It is, after all, simply true that many Americans – and probably most of our current Ruling Class – despise the men in this picture. They also despise what they accomplished – in both making a nation and then, to the everlasting fury of our Ruling Class, setting up a system where the law restrains the government, not the people. And that is why as down as we might feel at the moment, we can’t give in to such feelings.

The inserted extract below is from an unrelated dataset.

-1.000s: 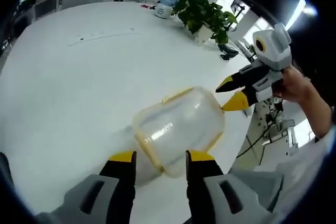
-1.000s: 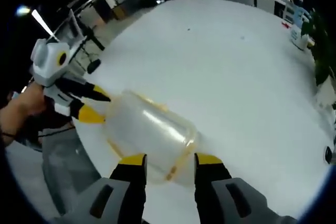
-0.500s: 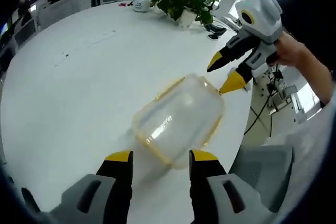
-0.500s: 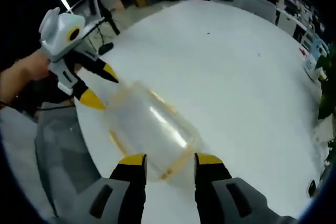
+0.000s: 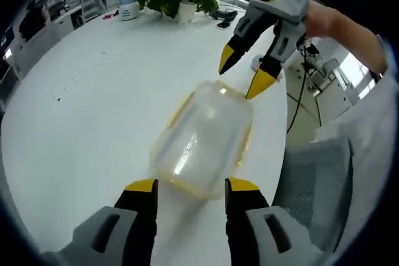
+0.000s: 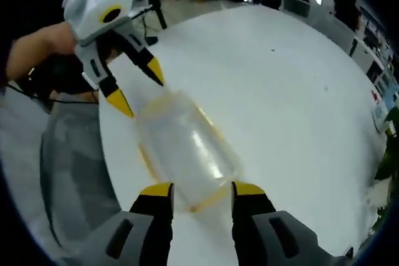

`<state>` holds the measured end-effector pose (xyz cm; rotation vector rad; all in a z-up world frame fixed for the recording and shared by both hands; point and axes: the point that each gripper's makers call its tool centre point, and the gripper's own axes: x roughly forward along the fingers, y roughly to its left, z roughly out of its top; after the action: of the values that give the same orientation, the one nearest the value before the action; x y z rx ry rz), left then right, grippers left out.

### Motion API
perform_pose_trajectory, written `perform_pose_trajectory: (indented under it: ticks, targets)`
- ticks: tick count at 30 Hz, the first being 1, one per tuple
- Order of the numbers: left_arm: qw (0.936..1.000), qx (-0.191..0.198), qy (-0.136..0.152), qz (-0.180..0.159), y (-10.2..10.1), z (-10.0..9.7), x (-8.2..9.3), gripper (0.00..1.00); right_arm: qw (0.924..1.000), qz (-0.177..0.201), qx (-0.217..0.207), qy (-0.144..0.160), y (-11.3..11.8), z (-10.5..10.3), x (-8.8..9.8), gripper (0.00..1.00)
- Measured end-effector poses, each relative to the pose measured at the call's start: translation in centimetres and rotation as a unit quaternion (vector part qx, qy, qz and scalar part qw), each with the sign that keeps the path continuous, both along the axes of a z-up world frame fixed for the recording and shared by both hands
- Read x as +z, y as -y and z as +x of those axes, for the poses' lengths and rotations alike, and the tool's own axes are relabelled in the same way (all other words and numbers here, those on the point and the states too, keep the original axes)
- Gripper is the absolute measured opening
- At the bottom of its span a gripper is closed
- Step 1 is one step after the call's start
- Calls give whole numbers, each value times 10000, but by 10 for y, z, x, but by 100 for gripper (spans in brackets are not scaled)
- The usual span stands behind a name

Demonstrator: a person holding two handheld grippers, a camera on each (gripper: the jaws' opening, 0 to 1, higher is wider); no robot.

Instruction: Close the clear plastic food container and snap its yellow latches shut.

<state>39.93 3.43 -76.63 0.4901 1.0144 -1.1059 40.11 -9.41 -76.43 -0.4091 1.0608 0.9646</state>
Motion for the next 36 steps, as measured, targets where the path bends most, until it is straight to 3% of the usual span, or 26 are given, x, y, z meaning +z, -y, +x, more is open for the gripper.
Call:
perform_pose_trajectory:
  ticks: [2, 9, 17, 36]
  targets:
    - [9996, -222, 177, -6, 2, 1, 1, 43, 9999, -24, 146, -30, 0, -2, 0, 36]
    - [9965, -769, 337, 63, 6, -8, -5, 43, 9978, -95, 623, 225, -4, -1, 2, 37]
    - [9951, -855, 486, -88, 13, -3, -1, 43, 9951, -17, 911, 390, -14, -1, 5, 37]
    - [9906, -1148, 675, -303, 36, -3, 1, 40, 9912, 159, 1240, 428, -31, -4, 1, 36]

Never in human history has a government been established which held that the government can only do certain, enumerated things. This past couple weeks, for the first time in nearly a century, the Supreme Court of our land made rulings in accordance with this American dogma – that which isn’t granted to the government, is reserved to the people. The nutshell of the four main rulings is that the nobody stuttered 1775 to 1787. The Founders were men of many backgrounds and divergent – in some cases, hostile – interests. What bound them all together, what made success in War and Peace possible, was their unified conviction that the individual is the measure of things. It was, in a very real sense, a secular version of Our Lord’s command that the Sabbath was made for Man, not the other way around. And, so, the Government is made for Man.

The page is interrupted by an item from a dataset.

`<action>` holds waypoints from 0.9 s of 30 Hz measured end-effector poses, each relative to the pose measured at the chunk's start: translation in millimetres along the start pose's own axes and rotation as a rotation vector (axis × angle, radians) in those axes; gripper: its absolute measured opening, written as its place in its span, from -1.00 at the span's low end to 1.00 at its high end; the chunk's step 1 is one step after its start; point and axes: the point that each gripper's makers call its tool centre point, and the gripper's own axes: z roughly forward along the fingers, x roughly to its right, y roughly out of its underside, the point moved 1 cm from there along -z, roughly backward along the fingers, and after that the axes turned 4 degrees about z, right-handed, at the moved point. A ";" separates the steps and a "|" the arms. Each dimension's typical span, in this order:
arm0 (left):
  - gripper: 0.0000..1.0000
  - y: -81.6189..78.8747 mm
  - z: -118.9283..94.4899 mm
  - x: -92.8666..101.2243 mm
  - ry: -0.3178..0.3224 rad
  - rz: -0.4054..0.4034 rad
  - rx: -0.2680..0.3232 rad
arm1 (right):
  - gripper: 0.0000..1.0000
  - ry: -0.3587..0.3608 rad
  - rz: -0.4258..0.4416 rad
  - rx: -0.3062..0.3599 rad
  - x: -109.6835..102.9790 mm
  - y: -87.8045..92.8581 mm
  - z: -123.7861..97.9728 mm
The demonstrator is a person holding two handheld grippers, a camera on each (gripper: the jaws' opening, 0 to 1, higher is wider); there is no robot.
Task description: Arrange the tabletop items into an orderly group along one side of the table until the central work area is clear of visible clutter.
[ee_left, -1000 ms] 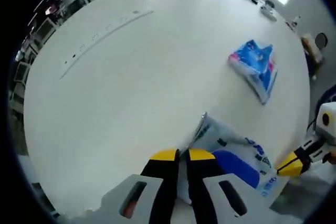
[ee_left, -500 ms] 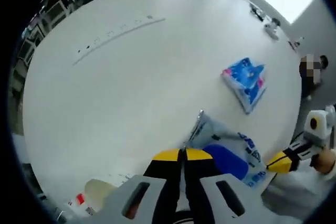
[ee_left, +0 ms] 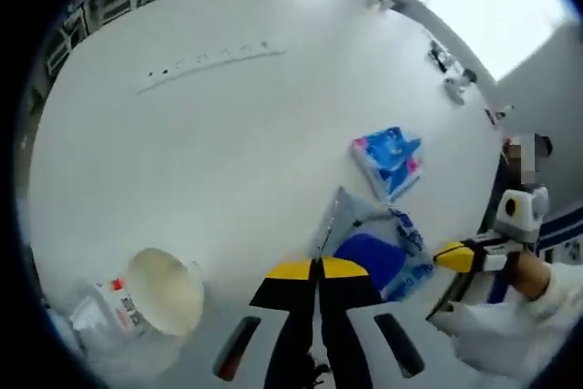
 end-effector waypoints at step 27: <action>-1.00 35.3 -21.6 24.1 0.128 -0.251 0.160 | -1.00 0.073 -0.159 -0.009 10.7 4.3 -9.3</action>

Everywhere around the world today, you find that even is allegedly free nations, everyone still waits for permission. When they vote, all they’re doing is decide who will decide for them – and not just on major issues: the mania for regulation in America is very bad these days, but even our bloated bureaucracy hasn’t reached the suffocating levels of bureaucracy seen in all advanced societies in the world. And there is also this difference, in foreign lands the people grumble but they submit. In America, the Spirit of ’76 still exists. Perhaps a bit attenuated, but it is still there – there still remains the concept, and the desire, that government will do as the people command, not the other way around.

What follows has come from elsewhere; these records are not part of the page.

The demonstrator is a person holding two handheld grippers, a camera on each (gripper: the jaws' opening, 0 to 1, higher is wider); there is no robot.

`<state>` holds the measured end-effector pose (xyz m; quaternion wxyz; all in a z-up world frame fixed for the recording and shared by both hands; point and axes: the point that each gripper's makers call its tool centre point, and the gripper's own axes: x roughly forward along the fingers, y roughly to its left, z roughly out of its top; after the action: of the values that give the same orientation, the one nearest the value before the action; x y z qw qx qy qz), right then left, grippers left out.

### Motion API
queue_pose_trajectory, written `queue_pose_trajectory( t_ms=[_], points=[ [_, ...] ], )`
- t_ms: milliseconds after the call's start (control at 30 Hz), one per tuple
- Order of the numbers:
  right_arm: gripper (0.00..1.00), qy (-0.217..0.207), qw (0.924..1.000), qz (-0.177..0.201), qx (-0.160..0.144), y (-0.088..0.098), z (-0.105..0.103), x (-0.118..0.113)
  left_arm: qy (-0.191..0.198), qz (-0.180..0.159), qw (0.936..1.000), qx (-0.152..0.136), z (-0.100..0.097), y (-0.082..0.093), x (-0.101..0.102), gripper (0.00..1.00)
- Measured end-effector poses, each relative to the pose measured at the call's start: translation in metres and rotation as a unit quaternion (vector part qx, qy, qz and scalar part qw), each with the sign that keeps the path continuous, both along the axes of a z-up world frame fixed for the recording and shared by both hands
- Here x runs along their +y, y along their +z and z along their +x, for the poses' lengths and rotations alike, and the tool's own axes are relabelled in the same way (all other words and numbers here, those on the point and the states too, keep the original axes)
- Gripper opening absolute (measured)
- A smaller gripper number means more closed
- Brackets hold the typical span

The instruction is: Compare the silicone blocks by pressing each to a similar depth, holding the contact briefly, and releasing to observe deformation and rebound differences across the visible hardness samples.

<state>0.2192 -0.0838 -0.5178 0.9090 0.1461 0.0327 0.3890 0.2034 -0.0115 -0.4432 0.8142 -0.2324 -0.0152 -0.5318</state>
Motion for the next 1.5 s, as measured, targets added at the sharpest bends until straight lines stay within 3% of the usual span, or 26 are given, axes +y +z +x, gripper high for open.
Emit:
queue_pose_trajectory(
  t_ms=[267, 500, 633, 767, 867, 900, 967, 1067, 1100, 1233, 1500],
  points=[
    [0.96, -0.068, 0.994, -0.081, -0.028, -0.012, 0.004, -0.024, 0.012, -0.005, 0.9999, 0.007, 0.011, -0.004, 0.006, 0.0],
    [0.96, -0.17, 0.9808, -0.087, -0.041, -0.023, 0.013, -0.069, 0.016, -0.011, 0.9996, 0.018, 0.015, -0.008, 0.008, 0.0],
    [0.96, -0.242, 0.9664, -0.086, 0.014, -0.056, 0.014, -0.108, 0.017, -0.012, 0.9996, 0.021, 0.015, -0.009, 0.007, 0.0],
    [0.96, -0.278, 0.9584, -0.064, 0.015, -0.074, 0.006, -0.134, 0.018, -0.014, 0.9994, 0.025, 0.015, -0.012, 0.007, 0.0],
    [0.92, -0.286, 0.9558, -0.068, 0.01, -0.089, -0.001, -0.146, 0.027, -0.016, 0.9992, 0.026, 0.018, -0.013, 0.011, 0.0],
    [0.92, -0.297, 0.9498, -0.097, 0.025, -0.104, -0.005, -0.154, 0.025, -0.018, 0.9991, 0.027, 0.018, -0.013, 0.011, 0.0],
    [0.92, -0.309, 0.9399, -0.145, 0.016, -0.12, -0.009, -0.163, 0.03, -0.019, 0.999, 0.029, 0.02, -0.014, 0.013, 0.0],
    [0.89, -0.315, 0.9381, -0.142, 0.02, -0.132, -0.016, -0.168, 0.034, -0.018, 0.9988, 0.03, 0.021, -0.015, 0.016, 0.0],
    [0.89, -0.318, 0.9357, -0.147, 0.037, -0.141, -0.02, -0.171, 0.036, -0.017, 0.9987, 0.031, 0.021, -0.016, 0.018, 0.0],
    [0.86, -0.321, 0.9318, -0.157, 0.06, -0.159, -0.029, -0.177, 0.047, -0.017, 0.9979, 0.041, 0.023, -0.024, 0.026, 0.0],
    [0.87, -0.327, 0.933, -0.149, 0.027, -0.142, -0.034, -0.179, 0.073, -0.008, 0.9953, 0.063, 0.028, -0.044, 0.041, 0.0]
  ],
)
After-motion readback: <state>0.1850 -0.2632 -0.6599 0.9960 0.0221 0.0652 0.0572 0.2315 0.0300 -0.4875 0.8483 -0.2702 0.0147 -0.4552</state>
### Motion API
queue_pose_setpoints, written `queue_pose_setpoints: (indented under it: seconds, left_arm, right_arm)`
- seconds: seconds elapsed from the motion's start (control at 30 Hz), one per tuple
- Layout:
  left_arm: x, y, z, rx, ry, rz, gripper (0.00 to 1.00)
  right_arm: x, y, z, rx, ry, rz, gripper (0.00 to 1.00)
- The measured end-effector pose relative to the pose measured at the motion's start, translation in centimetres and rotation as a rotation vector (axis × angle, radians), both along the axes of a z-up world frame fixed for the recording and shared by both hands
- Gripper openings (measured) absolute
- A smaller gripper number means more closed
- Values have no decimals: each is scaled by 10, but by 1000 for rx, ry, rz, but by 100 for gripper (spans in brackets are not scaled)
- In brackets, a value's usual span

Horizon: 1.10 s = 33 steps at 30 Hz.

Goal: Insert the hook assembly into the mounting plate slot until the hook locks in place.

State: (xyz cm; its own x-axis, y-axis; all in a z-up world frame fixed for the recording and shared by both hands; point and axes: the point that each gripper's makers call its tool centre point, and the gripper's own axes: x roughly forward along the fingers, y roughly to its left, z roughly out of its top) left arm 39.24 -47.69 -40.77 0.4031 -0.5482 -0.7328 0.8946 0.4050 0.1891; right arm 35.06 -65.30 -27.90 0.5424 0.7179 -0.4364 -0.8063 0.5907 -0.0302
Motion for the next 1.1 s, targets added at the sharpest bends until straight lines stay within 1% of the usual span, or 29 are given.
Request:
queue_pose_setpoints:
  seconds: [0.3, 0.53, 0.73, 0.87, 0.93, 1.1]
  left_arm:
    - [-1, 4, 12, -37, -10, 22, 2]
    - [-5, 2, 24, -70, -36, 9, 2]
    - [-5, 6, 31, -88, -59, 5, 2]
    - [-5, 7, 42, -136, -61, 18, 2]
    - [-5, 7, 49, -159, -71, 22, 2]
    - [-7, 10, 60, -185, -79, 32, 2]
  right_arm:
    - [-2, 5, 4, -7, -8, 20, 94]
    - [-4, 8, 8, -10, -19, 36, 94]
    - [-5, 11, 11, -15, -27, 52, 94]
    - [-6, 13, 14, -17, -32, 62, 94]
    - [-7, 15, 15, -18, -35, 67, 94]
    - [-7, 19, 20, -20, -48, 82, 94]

The overturn of Roe is the strongest symbol of this continuing spirit. It took 49 years. it took the electing of four different GOP Presidents. The appointment of 10 Supreme Court Justices. Innumerable legal and legislative battles at the local, State and federal levels before it was achieved. And while the primary motivator was life, itself, we must not discount that the reason the movement started and maintained itself in growing confidence and strength was because in Roe the violation was not just of the laws of God, but of the reason for the United States’ existence. And this was crucial, because while religious believers were the mainstay of the movement, it could not have succeeded absent the crucial leavening of non-religious people who yet saw that Roe was an outrage. And the outrage was some judges telling us what to do. They had no warrant for such action! That was the key: whether or not abortion should be legal is a matter for a free people to debate and decide…not to have it handed down from on high, with only a few lawyers getting a say.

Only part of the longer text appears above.